Through these close observations, she meditates on beauty, mystery, and the strangeness of being alive. It’s a rewarding read for anyone who enjoys searching, reflective prose.
Terry Tempest Williams writes movingly about the intersection of landscape, memory, and loss. In Refuge, she tells a deeply personal story shaped by environmental change and family grief.
As rising waters threaten the bird refuge near Utah’s Great Salt Lake, Williams is also coping with her mother’s illness. She brings these two forms of loss together in a meditation on survival, love, and the sustaining power of nature.
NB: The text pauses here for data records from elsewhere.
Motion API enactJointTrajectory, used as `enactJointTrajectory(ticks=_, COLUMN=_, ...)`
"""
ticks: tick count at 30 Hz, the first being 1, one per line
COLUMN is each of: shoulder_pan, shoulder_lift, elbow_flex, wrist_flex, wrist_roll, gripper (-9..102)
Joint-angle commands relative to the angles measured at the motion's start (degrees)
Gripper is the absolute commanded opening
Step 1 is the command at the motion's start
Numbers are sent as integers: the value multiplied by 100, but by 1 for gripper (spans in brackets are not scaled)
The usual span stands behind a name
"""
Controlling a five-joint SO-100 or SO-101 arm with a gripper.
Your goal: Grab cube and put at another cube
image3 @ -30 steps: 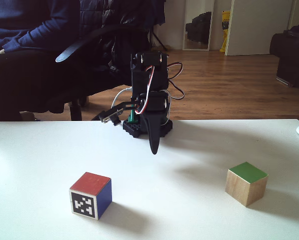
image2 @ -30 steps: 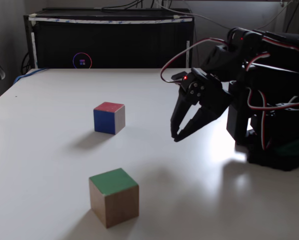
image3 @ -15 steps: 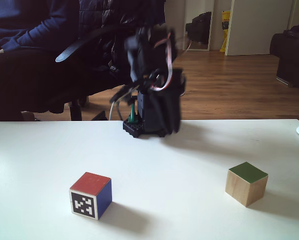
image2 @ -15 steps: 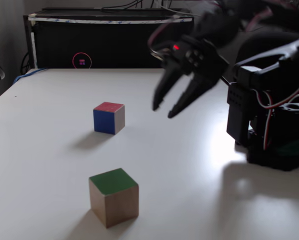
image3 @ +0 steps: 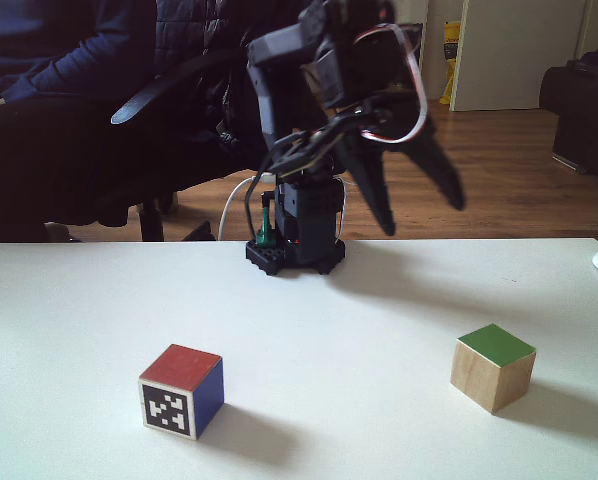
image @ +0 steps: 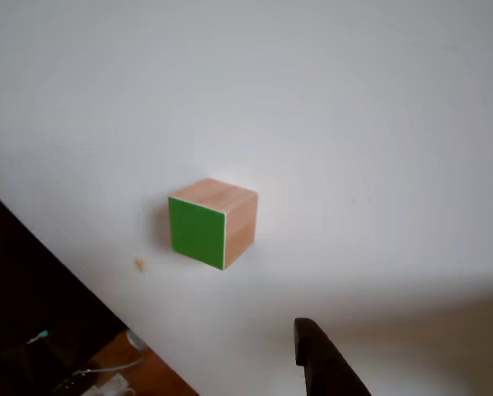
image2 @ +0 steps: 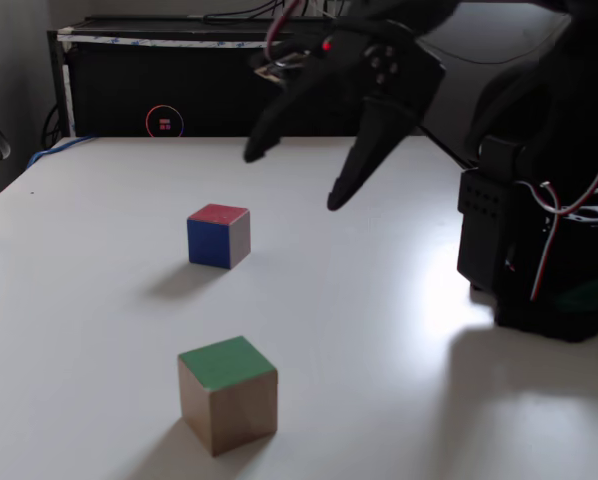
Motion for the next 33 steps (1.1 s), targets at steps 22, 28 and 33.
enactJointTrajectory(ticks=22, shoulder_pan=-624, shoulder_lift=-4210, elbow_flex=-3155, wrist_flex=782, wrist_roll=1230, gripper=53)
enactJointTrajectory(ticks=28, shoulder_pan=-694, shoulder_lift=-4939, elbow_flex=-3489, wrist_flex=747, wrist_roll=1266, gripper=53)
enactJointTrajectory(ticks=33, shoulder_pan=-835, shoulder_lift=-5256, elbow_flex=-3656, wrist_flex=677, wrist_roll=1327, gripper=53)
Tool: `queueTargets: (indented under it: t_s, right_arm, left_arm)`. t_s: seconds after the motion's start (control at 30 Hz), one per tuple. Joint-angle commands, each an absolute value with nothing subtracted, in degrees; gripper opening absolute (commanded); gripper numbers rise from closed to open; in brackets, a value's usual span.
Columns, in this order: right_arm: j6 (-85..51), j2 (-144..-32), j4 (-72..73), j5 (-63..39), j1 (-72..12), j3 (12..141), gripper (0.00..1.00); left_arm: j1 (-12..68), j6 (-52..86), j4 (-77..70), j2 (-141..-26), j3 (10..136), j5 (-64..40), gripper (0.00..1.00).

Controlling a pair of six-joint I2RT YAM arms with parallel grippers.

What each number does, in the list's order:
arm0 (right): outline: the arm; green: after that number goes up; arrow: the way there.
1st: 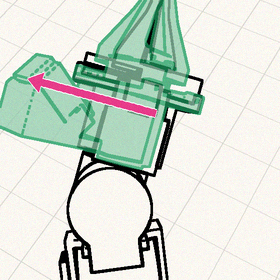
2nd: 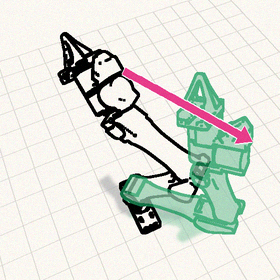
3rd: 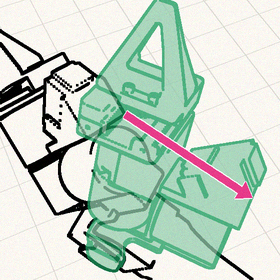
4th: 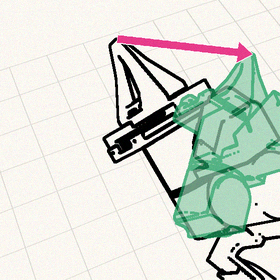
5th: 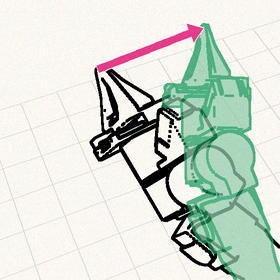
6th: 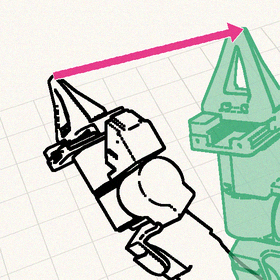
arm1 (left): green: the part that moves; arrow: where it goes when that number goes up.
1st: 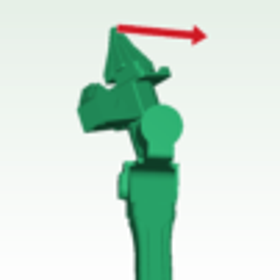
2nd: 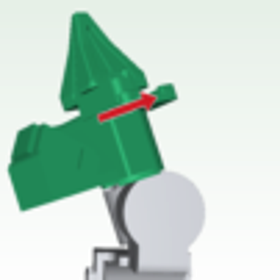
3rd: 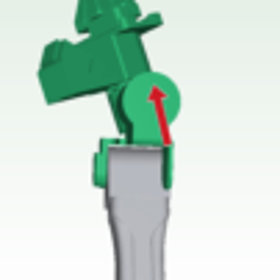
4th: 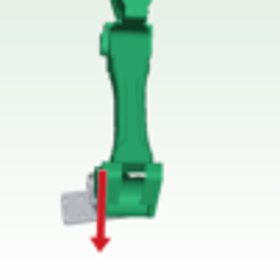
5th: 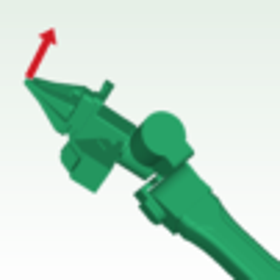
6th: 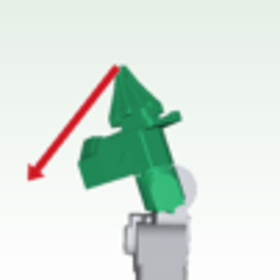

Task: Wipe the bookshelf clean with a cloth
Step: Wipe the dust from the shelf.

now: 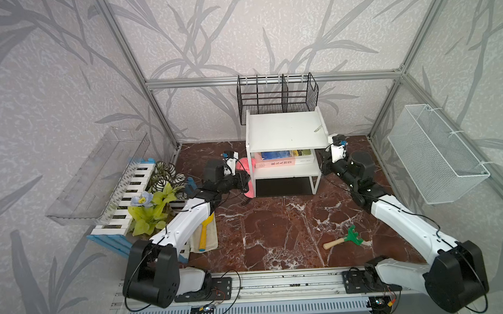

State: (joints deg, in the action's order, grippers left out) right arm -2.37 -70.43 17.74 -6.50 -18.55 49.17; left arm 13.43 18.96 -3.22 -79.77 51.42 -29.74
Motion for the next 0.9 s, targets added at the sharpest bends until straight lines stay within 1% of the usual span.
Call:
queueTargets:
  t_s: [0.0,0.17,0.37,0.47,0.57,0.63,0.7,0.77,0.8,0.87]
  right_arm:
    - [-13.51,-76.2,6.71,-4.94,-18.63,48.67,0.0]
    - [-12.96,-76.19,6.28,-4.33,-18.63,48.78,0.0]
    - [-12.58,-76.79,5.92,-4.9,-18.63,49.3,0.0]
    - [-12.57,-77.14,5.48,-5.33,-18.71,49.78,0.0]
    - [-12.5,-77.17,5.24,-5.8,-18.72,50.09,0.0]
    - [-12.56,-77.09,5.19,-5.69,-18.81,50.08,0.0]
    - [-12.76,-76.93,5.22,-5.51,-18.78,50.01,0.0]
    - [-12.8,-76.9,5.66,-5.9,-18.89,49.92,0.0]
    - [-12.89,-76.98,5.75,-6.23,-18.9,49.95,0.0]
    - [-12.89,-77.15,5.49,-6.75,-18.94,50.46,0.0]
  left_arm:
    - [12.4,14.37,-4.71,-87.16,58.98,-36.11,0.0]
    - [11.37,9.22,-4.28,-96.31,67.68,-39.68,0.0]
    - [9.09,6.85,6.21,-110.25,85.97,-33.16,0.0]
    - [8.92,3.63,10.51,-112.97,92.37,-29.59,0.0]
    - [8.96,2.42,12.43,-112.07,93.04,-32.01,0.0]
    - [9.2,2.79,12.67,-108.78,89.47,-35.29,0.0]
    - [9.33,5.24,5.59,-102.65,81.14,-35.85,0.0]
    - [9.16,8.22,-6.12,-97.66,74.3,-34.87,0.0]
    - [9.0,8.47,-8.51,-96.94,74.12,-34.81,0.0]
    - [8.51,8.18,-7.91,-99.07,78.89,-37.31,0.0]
If Cheryl Strayed’s blend of emotional candor and natural imagery speaks to you, Williams is a meaningful next author to try.
Tara Westover is another strong recommendation for readers drawn to memoirs of struggle and transformation. In Educated, she recounts her upbringing in a strict survivalist family in rural Idaho.
Without formal schooling as a child, Westover eventually educates herself well enough to enter a classroom at seventeen. From there, her life expands in dramatic and sometimes painful ways.
Educated is a gripping story about resilience, reinvention, and the complicated ties that bind us to family.
Brené Brown writes about vulnerability, courage, and shame with warmth and directness. Readers who appreciate Cheryl Strayed’s emotional honesty may find a similar appeal in Brown’s work.
In Daring Greatly, she argues that embracing vulnerability is not a weakness but a path toward deeper connection and a more authentic life.
Brown combines research, personal stories, and practical insight to explore how openness shapes relationships, parenting, leadership, and self-worth.
If you enjoy nonfiction that is both reflective and actionable, Daring Greatly is a strong place to begin.